追跡
「お互いの力関係と近況報告は、終わったと思うのでそろそろ本題に入ろうかザックフォード」
グレイルは背中に隠していた、緑色に輝く球体の魔法陣を手の平に引き寄せ『グラヴィティ・コラプス』と唱えた。すると二人を大きなテントで囲うようにドーム型の薄黒い膜に覆われ、ザックフォードは『アンチ・マジック』を自身にかけているにも関わらず、自分の体重が何倍にも膨れ上がっていくような重さを感じ、倒れている騎士団員達同様に、足が地面にめり込み始めた。

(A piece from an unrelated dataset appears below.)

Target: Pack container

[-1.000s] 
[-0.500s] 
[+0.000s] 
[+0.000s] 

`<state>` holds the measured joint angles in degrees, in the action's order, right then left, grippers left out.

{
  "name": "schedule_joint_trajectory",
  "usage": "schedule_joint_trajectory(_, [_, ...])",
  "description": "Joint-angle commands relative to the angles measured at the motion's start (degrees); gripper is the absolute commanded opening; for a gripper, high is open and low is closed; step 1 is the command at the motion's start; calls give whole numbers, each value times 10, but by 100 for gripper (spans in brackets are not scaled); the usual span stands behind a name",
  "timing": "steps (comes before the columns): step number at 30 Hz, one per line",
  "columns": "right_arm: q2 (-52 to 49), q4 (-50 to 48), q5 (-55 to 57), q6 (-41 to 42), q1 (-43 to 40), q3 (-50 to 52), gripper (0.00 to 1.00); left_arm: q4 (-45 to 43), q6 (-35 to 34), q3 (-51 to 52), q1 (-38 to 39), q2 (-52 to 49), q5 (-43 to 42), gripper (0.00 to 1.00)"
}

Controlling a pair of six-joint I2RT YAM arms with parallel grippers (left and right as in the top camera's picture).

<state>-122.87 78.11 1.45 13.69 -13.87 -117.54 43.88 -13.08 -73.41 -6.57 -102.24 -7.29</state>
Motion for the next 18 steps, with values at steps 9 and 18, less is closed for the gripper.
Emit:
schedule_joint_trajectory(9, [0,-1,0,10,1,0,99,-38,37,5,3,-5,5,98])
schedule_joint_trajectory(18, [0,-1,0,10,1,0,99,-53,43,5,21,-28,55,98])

ザックフォードはそれに抗うように、自分の腹の底に魔力を込めた。しかし、その瞬間に魔力を込めた時の感覚とは違うものが走った。そしてザックフォードは唖然とするしかなかった。自分の顔の数センチ前にグレイルの顔があり、燃えるような赤い目が冷たく見据えていたからだった。
ザックフォードは刺された痛みで我に返る。
『アンチ・マジック』が徐々に力を失くし、それに比例するように体に圧し掛かってくる重み。不自然な軌道を描きながら腹から血が地面に滴った。
グレイルはその様子を見ながら「グリム・クロスを渡して貰おうか、お前には過ぎたものだ」と言った。グレイルが動かなくとも徐々に深く突き刺さっていく短刀。ザックフォードの口角から血の滴が糸を引き始めたが、目はまだ死んではいなかった。
ただそれでも、ザックフォードはグレイルを強い眼差しで睨みつけること以外出来なかった。
しかし次の瞬間ザックフォードの目線の先で奇妙なことが起こった。目の前にあったグレイルの顔が横に吹っ飛んでいったのだった。その時視界の中に白い膝とそこから伸びる細い足が一瞬見えた。
膝蹴り……
グレイルの重力魔法で作られたドーム型の膜が消え去り、ザックフォードは体が軽くなるのを感じた。そしてチラリと横目でグレイルが飛ばされた方を見ると、顔だけでなく体ごと横に吹っ飛ばされていた。
ザックフォードの目の前には、グレイルの代わりに少しばかりのフリルが付いた黒いロングドレスを着た女が立っていた。
女がゆっくりとザックフォードの方を向き、二人の視点がかち合ったときに「生きていますね、これを飲んでください」と抑揚が感じられない声で言った。
女に渡されたピンクの丸い物を、ザックフォードは素直に飲み飲み込んだ。すると、見る間に深く抉られていた腹の傷が見る間に塞がっていった。
「あ、ありがとうと言えばいいのか」
「そうですね、ただその言葉は主様にとっておいてください、貴方はとても運がいい、そしてとても運が悪いのかもしれません」
「おまえの名は?」
「白狐、貴方はとりあえずそこに行儀よく座っていて下さい、まだ終わっておりませんので」
そう言うと白狐は、グレイルめがけて加速した。